(RECORDS SUPPLIED Opens)
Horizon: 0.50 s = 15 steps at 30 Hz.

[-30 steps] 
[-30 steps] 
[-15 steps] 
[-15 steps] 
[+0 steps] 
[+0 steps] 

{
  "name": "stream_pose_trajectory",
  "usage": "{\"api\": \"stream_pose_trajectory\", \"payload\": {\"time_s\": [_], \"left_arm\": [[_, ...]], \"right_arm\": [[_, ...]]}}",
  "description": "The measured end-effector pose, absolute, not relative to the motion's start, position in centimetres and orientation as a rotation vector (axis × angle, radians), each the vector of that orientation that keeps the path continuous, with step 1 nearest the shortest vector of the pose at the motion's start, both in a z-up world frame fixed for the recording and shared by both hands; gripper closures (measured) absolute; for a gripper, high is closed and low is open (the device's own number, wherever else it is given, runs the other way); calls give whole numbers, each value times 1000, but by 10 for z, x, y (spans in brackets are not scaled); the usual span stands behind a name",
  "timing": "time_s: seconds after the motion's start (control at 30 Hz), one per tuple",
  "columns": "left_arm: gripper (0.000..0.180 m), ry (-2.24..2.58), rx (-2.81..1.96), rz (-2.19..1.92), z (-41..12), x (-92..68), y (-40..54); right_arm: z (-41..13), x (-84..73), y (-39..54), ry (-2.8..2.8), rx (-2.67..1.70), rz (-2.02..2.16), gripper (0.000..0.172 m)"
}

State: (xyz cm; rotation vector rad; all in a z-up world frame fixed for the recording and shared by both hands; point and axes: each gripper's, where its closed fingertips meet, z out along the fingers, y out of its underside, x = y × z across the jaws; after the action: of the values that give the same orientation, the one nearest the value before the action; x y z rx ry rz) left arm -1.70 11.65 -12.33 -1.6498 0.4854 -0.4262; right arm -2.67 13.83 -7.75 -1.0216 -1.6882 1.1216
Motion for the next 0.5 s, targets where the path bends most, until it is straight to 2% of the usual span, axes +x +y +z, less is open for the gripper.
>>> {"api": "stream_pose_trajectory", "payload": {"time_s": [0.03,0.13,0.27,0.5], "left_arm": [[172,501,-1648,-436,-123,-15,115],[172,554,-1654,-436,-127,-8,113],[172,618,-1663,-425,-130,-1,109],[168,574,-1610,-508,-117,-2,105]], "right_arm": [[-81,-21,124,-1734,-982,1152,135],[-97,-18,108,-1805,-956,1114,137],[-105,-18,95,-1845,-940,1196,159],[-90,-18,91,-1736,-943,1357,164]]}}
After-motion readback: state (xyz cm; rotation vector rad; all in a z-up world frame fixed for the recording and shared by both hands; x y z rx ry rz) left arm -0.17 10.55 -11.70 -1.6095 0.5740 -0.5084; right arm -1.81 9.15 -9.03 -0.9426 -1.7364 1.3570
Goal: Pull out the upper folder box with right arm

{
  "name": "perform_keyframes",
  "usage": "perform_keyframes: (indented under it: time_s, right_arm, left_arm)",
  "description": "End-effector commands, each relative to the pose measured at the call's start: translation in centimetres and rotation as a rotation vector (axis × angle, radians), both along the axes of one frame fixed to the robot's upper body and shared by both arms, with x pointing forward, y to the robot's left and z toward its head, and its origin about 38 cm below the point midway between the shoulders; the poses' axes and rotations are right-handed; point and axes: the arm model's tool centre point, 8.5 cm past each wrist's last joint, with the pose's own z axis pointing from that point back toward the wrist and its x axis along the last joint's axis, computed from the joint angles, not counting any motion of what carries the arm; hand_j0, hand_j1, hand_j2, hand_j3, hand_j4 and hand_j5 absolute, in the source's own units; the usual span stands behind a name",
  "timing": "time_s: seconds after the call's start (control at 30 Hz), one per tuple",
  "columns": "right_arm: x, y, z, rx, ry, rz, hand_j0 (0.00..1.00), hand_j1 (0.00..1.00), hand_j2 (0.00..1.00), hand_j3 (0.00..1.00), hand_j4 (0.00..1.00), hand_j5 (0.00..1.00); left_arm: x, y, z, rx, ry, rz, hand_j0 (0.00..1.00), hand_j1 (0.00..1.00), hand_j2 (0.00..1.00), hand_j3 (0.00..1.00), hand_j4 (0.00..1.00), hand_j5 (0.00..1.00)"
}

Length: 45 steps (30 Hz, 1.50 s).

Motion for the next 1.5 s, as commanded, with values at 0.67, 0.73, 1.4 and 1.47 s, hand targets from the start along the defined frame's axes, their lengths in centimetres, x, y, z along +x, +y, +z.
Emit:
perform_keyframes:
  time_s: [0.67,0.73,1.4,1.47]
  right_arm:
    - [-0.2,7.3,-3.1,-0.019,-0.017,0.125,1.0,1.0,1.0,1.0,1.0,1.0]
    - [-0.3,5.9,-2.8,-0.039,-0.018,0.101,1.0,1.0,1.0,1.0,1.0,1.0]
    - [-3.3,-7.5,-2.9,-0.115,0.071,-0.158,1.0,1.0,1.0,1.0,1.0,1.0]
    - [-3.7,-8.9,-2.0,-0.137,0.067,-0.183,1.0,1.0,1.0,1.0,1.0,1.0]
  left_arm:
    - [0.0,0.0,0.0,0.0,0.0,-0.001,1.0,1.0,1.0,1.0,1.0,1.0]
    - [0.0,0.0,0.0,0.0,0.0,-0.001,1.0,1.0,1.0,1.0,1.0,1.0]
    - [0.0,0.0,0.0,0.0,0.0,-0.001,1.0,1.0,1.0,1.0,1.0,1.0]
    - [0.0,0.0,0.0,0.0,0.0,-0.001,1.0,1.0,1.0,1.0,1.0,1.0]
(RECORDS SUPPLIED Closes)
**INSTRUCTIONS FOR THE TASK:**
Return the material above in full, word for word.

**REPLY TO THE EXERCISE:**
Horizon: 0.50 s = 15 steps at 30 Hz.

[-30 steps] 
[-30 steps] 
[-15 steps] 
[-15 steps] 
[+0 steps] 
[+0 steps] 

{
  "name": "stream_pose_trajectory",
  "usage": "{\"api\": \"stream_pose_trajectory\", \"payload\": {\"time_s\": [_], \"left_arm\": [[_, ...]], \"right_arm\": [[_, ...]]}}",
  "description": "The measured end-effector pose, absolute, not relative to the motion's start, position in centimetres and orientation as a rotation vector (axis × angle, radians), each the vector of that orientation that keeps the path continuous, with step 1 nearest the shortest vector of the pose at the motion's start, both in a z-up world frame fixed for the recording and shared by both hands; gripper closures (measured) absolute; for a gripper, high is closed and low is open (the device's own number, wherever else it is given, runs the other way); calls give whole numbers, each value times 1000, but by 10 for z, x, y (spans in brackets are not scaled); the usual span stands behind a name",
  "timing": "time_s: seconds after the motion's start (control at 30 Hz), one per tuple",
  "columns": "left_arm: gripper (0.000..0.180 m), ry (-2.24..2.58), rx (-2.81..1.96), rz (-2.19..1.92), z (-41..12), x (-92..68), y (-40..54); right_arm: z (-41..13), x (-84..73), y (-39..54), ry (-2.8..2.8), rx (-2.67..1.70), rz (-2.02..2.16), gripper (0.000..0.172 m)"
}

State: (xyz cm; rotation vector rad; all in a z-up world frame fixed for the recording and shared by both hands; point and axes: each gripper's, where its closed fingertips meet, z out along the fingers, y out of its underside, x = y × z across the jaws; after the action: of the values that give the same orientation, the one nearest the value before the action; x y z rx ry rz) left arm -1.70 11.65 -12.33 -1.6498 0.4854 -0.4262; right arm -2.67 13.83 -7.75 -1.0216 -1.6882 1.1216
Motion for the next 0.5 s, targets where the path bends most, until it is straight to 2% of the usual span, axes +x +y +z, less is open for the gripper.
>>> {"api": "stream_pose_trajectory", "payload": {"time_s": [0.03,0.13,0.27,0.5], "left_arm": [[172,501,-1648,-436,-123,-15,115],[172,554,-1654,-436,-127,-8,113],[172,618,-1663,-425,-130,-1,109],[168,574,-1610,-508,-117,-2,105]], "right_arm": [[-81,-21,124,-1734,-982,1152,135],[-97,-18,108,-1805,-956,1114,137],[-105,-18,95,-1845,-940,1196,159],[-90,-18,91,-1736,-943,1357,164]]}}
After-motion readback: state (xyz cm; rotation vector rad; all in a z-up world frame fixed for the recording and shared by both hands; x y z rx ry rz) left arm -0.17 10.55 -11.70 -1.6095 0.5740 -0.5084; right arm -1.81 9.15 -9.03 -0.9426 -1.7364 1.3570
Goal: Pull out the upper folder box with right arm

{
  "name": "perform_keyframes",
  "usage": "perform_keyframes: (indented under it: time_s, right_arm, left_arm)",
  "description": "End-effector commands, each relative to the pose measured at the call's start: translation in centimetres and rotation as a rotation vector (axis × angle, radians), both along the axes of one frame fixed to the robot's upper body and shared by both arms, with x pointing forward, y to the robot's left and z toward its head, and its origin about 38 cm below the point midway between the shoulders; the poses' axes and rotations are right-handed; point and axes: the arm model's tool centre point, 8.5 cm past each wrist's last joint, with the pose's own z axis pointing from that point back toward the wrist and its x axis along the last joint's axis, computed from the joint angles, not counting any motion of what carries the arm; hand_j0, hand_j1, hand_j2, hand_j3, hand_j4 and hand_j5 absolute, in the source's own units; the usual span stands behind a name",
  "timing": "time_s: seconds after the call's start (control at 30 Hz), one per tuple",
  "columns": "right_arm: x, y, z, rx, ry, rz, hand_j0 (0.00..1.00), hand_j1 (0.00..1.00), hand_j2 (0.00..1.00), hand_j3 (0.00..1.00), hand_j4 (0.00..1.00), hand_j5 (0.00..1.00); left_arm: x, y, z, rx, ry, rz, hand_j0 (0.00..1.00), hand_j1 (0.00..1.00), hand_j2 (0.00..1.00), hand_j3 (0.00..1.00), hand_j4 (0.00..1.00), hand_j5 (0.00..1.00)"
}

Length: 45 steps (30 Hz, 1.50 s).

Motion for the next 1.5 s, as commanded, with values at 0.67, 0.73, 1.4 and 1.47 s, hand targets from the start along the defined frame's axes, their lengths in centimetres, x, y, z along +x, +y, +z.
Emit:
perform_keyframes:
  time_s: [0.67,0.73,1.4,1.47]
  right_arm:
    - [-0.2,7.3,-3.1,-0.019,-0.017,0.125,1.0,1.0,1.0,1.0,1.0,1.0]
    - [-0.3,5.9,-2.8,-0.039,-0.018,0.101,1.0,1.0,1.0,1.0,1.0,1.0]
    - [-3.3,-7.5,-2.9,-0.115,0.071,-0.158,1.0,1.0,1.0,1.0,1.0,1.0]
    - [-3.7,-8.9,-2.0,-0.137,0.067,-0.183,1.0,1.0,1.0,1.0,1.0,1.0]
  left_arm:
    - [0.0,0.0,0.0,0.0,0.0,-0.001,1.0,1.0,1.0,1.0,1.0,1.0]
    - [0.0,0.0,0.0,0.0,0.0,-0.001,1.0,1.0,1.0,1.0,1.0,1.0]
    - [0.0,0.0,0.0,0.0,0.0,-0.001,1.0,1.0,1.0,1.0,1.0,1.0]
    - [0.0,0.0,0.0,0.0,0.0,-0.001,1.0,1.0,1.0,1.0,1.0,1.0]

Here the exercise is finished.